Sex Addiction Recovery: Creating Healthy Intimacy
Sex addicts, according to Robert Weiss, senior vice president of clinical development for Elements Behavioral Health and founder of the Sexual Recovery Institute (SRI), are people who experience an “intimacy disorder.” While sex may be an extension of an intimate connection for most people, for sex addicts, it becomes a replacement for intimate connection. Many experienced attachment injury in childhood, where an insecure or negative relationship was created with a caregiver, when a healthy, secure attachment was needed for full, unimpeded development. This attachment injury may have developed as a result of abuse or neglect, or it may have occurred for more indirect, but nevertheless painful, reasons. For example, a child growing up in a home without the attention or validation of his parents, even though they take care of his physical needs, may be said to experience intimacy injury.
Why Do Sex Addicts Act Out?
Attachment injury and the subsequent intimacy disorders that can develop lead to “acting out” behaviors for sex addicts. Acting out is a term used in psychology to refer to someone who uses extreme behaviors in order to express feelings he or she may be incapable of discussing or even examining. When we think of sexually addicted acting out, compulsive pornography use, serial affairs, exhibitionism, exploitive sexual behaviors, etc., might come to mind. Any of these behaviors may be used by the sex addict to experience intensity and its feel-good brain chemical, dopamine, as an analgesic for painful life circumstances. The problem, of course, is that addicted behavior leads to negative life consequences such as shame, remorse, broken relationships, legal problems, lost jobs, etc. And addicts are unable to stop using, despite the negative consequences.
Perhaps ironically, sex addicts are people who, despite compulsive sexual behavior, may turn away from sex when in the confines of a committed relationship (this kind of sex requires intimacy). And they are likely to flee or otherwise avoid encounters in which they are required to be vulnerable and connected. They may do so by becoming consumed with other types of addiction or even work. Any excuse can be found to avoid sustained emotional relating.
Steps for Creating Healthy Intimacy
So how do recovering sex addicts learn to master this tendency?

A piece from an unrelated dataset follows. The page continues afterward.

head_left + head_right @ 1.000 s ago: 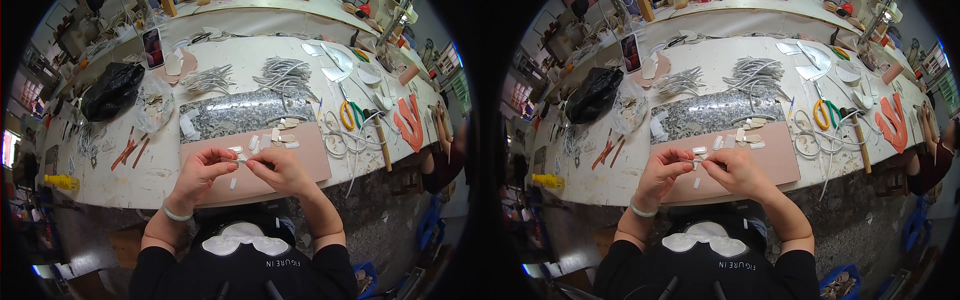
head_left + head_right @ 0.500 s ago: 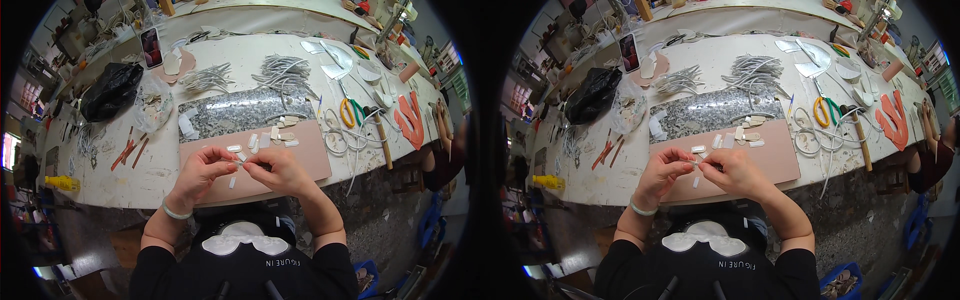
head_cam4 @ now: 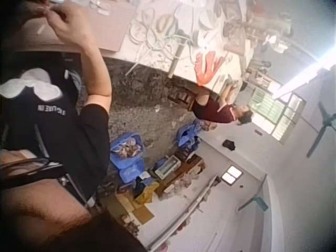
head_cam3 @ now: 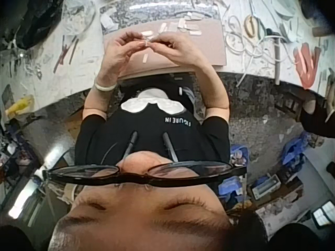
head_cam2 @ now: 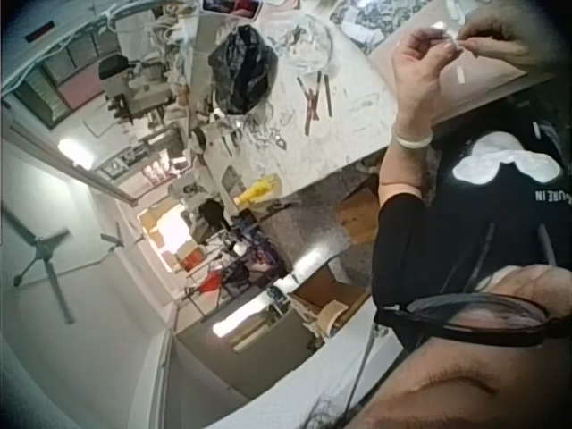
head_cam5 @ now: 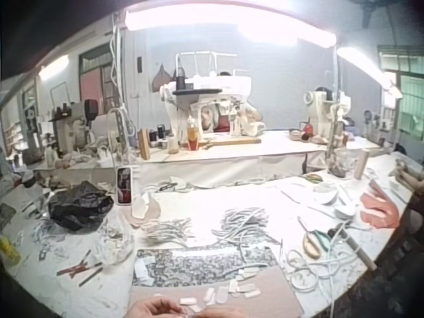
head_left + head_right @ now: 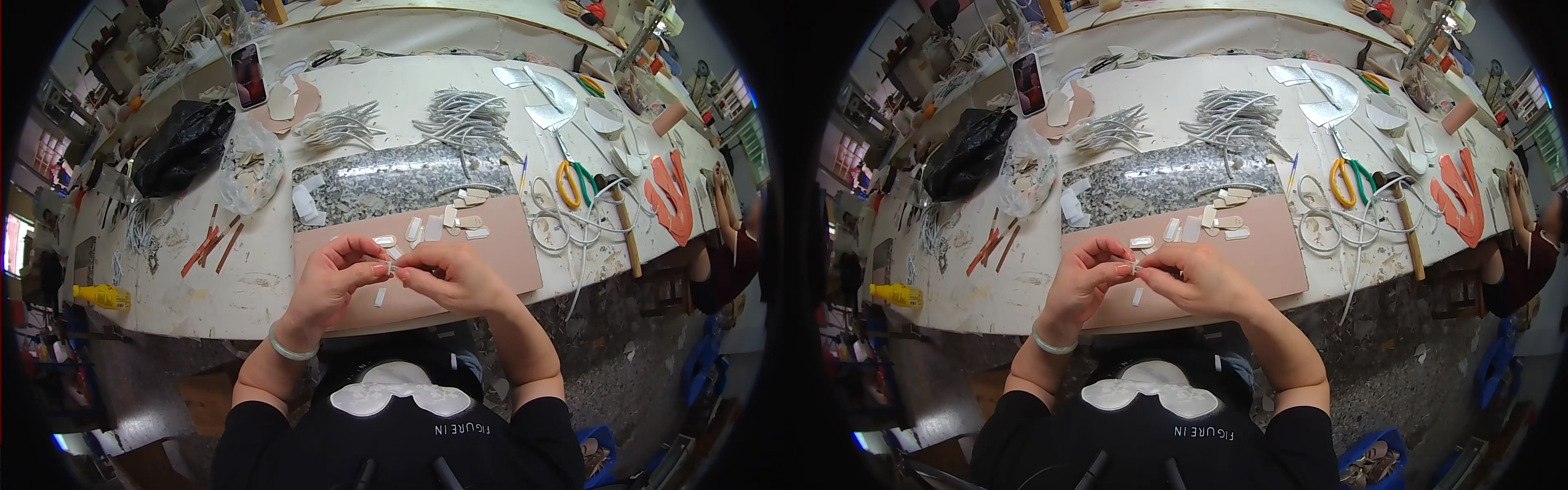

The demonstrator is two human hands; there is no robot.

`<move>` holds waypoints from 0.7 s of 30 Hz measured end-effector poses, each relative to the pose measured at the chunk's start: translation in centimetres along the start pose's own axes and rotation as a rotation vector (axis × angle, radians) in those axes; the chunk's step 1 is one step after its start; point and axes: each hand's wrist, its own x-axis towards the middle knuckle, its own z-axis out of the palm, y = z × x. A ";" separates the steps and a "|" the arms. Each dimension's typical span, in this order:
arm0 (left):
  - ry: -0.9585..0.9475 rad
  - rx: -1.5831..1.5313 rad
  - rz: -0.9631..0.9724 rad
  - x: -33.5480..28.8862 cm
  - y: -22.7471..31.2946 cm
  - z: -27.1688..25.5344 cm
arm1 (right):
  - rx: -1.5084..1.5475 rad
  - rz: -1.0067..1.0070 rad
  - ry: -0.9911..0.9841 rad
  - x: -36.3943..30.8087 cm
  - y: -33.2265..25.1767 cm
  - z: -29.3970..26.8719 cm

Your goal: The person sits at a cluttered workbench and repeatedly picks up small white oval pieces and thin white strips. They wrap the strips around the oval pieces by hand, creating small assembled units. The person places the finished units on the table and occasionally picks up a new piece to continue the process.

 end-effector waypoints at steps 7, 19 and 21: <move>0.010 0.131 0.036 -0.6 -0.2 0.6 | -0.121 -0.051 0.005 0.4 0.8 0.6; 0.363 0.460 0.154 0.1 2.7 -2.2 | -0.043 -0.324 0.108 -1.1 0.0 -0.1; 0.439 0.634 0.158 0.3 3.5 -3.6 | -0.026 -0.314 0.182 -1.6 -0.9 -0.8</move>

- Validate rather than judge. For any relationship to achieve healthy intimacy, it must be a safe place for both partners. Using criticism and condescension are ways addicts can avoid closeness, invalidating their partners in order to drive them away. Instead, it’s important to create a positive, safe environment where both parties can feel cared for, warts and all.

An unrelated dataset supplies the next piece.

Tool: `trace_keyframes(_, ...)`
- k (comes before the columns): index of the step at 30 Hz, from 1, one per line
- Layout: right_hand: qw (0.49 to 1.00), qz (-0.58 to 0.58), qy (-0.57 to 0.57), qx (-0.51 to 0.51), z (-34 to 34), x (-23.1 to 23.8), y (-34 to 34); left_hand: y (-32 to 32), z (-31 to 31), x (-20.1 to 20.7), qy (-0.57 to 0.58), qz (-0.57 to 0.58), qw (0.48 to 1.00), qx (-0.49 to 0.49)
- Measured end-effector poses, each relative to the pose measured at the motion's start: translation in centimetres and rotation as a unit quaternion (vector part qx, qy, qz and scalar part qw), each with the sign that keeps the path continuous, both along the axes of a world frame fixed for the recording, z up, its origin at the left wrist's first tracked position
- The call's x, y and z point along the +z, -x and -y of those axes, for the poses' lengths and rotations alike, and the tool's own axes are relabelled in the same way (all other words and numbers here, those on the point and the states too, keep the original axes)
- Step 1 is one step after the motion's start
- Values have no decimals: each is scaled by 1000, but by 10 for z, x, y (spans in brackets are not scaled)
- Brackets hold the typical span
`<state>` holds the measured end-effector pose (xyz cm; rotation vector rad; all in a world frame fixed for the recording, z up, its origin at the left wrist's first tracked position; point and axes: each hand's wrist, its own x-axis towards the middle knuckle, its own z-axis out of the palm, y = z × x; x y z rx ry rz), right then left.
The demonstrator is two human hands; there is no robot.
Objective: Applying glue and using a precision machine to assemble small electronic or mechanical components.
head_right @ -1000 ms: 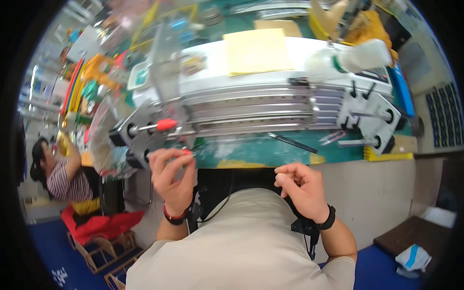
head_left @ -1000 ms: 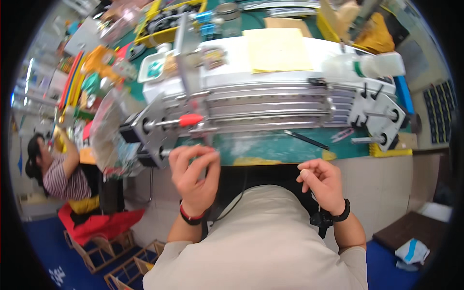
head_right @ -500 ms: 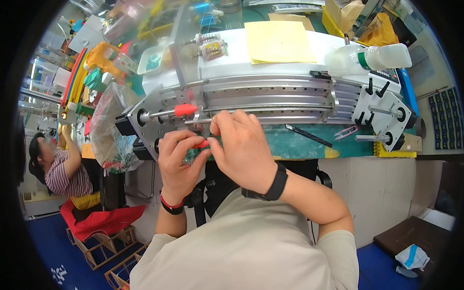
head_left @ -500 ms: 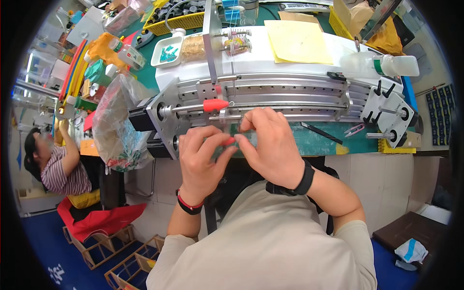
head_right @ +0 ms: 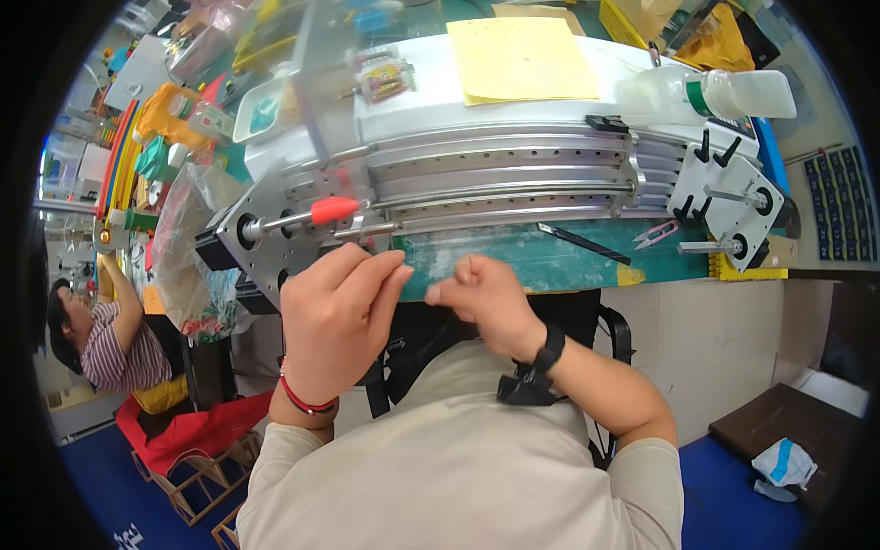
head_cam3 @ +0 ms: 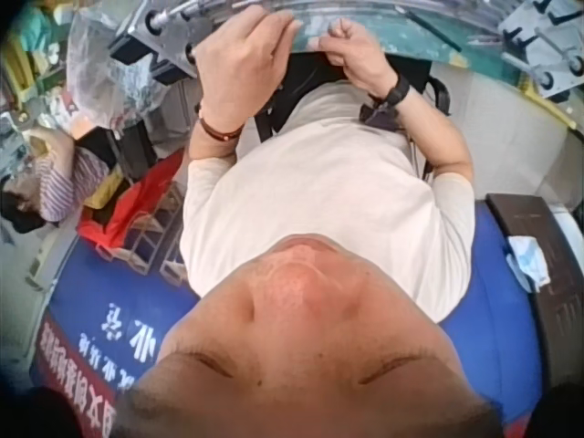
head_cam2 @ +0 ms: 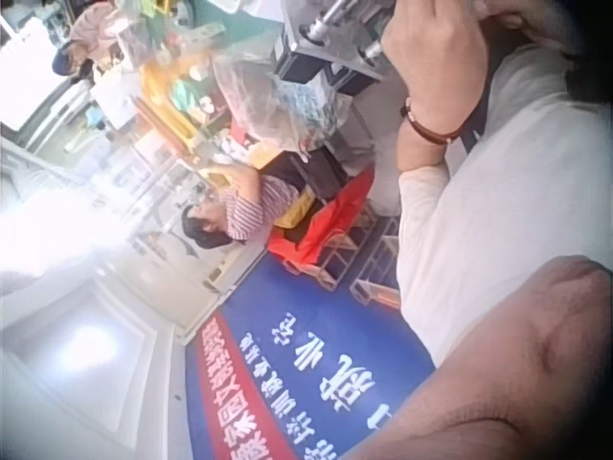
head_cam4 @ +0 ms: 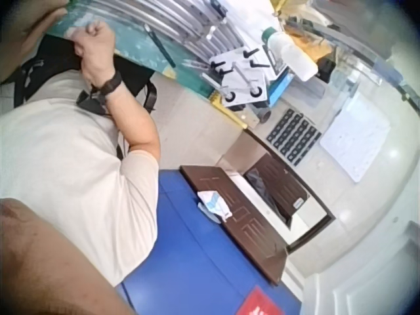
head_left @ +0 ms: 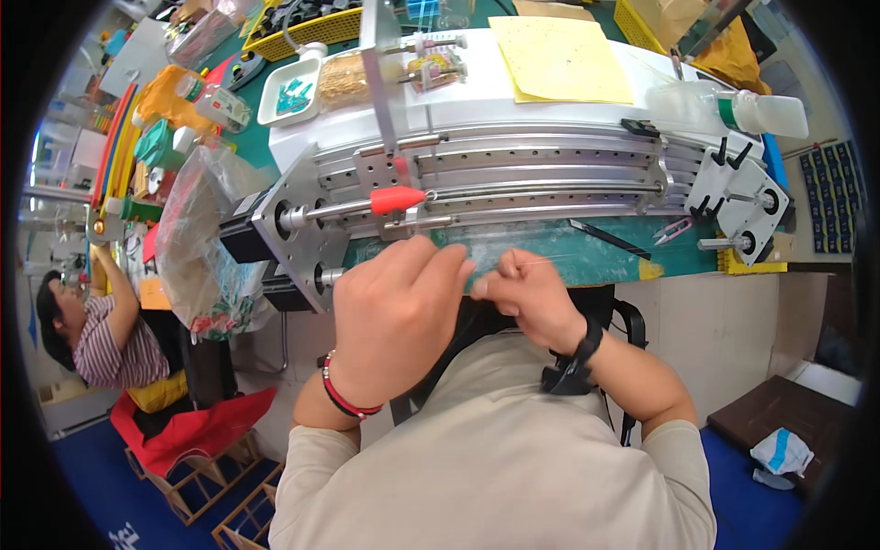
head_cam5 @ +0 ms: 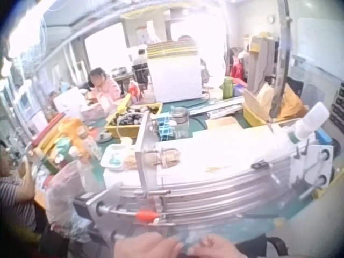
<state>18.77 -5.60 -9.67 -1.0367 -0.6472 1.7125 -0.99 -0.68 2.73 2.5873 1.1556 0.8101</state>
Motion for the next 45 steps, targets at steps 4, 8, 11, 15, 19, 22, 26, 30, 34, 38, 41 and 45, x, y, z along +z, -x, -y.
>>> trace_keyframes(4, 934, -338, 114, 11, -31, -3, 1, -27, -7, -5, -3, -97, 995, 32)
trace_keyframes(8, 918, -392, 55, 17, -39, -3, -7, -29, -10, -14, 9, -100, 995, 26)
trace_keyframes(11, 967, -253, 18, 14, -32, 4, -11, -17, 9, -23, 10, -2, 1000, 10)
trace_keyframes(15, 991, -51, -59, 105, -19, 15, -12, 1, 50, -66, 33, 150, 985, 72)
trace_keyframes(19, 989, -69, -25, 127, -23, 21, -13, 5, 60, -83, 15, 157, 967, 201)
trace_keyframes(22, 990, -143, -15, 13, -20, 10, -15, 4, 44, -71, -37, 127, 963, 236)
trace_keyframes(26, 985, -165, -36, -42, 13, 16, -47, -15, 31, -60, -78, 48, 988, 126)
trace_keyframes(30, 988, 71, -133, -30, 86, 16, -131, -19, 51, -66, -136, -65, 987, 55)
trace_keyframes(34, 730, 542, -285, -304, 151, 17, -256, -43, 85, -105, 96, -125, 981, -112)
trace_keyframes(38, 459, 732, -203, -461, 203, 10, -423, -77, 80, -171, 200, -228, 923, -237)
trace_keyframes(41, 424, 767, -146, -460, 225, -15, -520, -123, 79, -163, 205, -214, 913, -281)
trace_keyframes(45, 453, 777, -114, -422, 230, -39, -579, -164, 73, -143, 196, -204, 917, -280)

- Avoid the desire to control. When the need to control a partner (or the outcome of a situation) arises, it is often because an individual feels a lack of internal control, which he or she then attempts to correct for in the external world. But partners cannot be controlled, and attempting to do so annihilates intimacy. Genuine connection must arise spontaneously from the gifts both partners bring, not those forced upon or shut down by another.
- Open up and let your guard down. Allow yourself to be vulnerable with your partner. This requires some risk, and risk means it’s possible for you to get hurt. But without being brave enough to unveil who you really are, you cannot be loved for who you really are. Anything else is superficial.
Recovering sex addicts are unlikely to heal from an intimacy disorder without real work and emotional effort. Acknowledging the problem is important, but it isn’t enough. Stepping out of your comfort zone and remaining willing to get close, even when it feels uncomfortable or scary, is the only way to heal. Relationships often begin with intensity and a sense of intoxication in being together, but real intimacy can stand the test of time. That is what recovered addicts learn to do: to stand strong and open.